The problem is that as the process to put a market value on Sareb’s assets moves forward, the situation actually gets worse. And every time the Board meets to analyse the situation, that situation has inevitably got worse. The Board of Sareb expects to definitively approve the accounts for 2015 at its meeting at the end of the month and it will then present them publicly.

Recapitalisation

For the time being, the latest thing that the members of the Board know is that the company will have to make an effort in terms of its provisions, which are expected to amount to more than €2,200 million, as a result of the entry into force of the accounting circular, which means that it will have to recognise even higher losses than previously thought last year. And in the absence of sufficient capital to offset those losses, the entity is going to have to proceed to convert a substantial part of the subordinated debt that it issued when it was created, into new capital. That debt was acquired by around thirty entities, including the Frob and the main domestic banks, with the exception of BBVA, which refused to become a shareholder of Sareb or to finance it.
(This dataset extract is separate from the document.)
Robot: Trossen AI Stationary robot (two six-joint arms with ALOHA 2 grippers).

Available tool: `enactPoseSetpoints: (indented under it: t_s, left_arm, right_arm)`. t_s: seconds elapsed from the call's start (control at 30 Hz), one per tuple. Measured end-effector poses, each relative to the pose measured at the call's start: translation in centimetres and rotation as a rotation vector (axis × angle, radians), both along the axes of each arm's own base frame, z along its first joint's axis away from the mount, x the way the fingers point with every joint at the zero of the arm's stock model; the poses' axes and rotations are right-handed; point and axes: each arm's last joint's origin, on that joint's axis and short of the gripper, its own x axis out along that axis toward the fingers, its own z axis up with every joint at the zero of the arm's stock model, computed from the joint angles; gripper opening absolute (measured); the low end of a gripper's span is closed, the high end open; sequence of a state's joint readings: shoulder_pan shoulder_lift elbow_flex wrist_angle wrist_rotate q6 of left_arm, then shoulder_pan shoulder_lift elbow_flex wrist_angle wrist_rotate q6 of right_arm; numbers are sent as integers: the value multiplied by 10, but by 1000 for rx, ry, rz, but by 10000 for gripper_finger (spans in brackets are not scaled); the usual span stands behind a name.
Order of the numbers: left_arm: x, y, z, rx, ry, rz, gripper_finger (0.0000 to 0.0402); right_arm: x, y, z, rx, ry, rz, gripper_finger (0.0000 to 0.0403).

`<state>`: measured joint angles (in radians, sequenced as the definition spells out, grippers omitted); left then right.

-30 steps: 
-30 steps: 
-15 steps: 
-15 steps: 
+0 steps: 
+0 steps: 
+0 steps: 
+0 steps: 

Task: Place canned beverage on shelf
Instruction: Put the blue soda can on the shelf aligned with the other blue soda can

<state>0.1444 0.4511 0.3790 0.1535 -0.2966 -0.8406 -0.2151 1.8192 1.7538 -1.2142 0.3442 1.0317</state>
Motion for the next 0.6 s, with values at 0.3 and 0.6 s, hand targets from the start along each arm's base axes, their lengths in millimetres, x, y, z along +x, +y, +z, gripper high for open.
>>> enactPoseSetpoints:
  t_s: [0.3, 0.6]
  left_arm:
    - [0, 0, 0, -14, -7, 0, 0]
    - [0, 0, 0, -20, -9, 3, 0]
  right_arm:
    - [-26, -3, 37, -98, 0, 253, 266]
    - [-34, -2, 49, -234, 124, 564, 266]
At the end of 2014, Sareb’s share capital amounted to €354 million, compared with the initial balance of €1,200 million, because by then it had already had to absorb the losses relating to the three years that had passed since its constitution in 2012. That capital was sufficient for the bad bank to avoid liquidation during 2015 (…).

But with the requirements of the new circular, which obliges Sareb to value at least half of its assets at market prices in 2015 and the other half in 2016, and with the limited revenues that the company has generated over the last year, the situation is becoming unsustainable from the point of view of its equity balance. For this reason, the management team announced last summer that it was very likely that it would have to resort to the conversion of some of its issued subordinated debt balance (€3,600 million in total) into capital, to restore this balance.

Using the data that the management team currently has available, the Board of Directors has been informed that at least €2,400 million of that subordinated debt balance will be needed to offset the losses for the year and for there to be a sufficient level of capital on the balance sheet.

Since the company has not yet re-appraised all of its assets (note, it has re-appraised more than the 50% required as a minimum by the Bank of Spain for the first year), it is quite likely that when 2016 comes to an end and in light of the likely operating results, Sareb will have to convert yet more debt into equity to restore the balance of its accounts. (…).